The turtle shell is actually a peculiar evolution of a turtle’s bone structure. Its vertebrae, pelvis, ribcage–it has no muscles between its ribs, which makes this easier–and other bones fuse together to form a sort of reptilian exoskeleton. The scale-like pieces which make the turtle shell look like a soccer ball are called scutes, and they have individual names, often based on location, after what they’d be called in a less bizarre animal (anal scute, pectoral scute, that kind of thing).

Turtles are very old, appearing in the fossil record about 210 million years ago. But the shell was already full formed in those fossils. Where the hell did the turtle come from?
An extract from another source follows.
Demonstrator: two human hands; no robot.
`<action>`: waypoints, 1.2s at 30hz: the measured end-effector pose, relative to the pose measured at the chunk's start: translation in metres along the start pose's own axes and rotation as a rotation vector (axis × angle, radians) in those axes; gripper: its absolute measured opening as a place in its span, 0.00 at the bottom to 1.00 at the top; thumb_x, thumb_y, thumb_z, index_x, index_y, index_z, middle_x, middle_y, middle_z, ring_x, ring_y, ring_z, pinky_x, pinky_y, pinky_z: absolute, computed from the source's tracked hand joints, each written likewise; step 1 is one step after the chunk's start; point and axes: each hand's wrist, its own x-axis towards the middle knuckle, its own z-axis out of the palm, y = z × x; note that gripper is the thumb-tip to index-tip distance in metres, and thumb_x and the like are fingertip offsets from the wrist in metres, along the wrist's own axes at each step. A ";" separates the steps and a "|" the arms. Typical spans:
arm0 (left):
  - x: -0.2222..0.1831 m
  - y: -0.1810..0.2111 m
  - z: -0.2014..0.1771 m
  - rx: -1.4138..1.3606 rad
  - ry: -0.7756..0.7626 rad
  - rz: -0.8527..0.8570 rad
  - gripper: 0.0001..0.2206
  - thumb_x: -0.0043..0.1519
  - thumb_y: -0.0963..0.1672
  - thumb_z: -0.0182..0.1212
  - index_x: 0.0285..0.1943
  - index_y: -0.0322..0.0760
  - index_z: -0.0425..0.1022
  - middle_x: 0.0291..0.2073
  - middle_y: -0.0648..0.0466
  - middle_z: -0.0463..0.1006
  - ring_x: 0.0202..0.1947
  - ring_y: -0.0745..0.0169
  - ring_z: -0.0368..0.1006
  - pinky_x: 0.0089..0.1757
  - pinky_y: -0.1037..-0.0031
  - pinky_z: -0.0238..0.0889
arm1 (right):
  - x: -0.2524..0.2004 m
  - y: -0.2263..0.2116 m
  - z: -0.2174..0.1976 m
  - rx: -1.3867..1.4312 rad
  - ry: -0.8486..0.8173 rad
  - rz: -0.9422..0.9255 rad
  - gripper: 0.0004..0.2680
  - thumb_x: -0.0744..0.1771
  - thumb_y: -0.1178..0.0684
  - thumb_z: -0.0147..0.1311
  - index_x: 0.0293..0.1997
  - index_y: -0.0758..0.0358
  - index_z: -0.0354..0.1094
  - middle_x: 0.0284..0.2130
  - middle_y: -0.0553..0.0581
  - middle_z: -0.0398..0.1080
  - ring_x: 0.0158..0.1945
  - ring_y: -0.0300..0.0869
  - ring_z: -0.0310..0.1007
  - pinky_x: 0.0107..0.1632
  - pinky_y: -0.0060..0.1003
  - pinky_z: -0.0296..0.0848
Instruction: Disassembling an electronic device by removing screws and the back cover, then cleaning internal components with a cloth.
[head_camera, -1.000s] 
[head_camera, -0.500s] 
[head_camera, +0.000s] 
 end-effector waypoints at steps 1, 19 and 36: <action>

Lyson analyzed more than 45 Eunotosaurus fossils, as Eunotosaurus has a sort of proto-shell in which its ribs are touching, like the turtle and unlike any other reptile. Then he put together this animation, which shows the organic and natural way that Eunotosaurus could have led to the turtle:

You can see the bones of the more typically reptilian early relatives broadening, joining together, and moving to the top and bottom of the animal, forming a protective barrier. And, interestingly, this process is mirrored in the development of turtle embryos. “The first thing we see in a developing turtle embryo is the broadening of its ribs, followed by the broadening of its vertebrae, and finally by the acquisition of the osteoderms along the perimeter of the shell,” Lyson says.

The paper appears in the latest issue of Current Biology.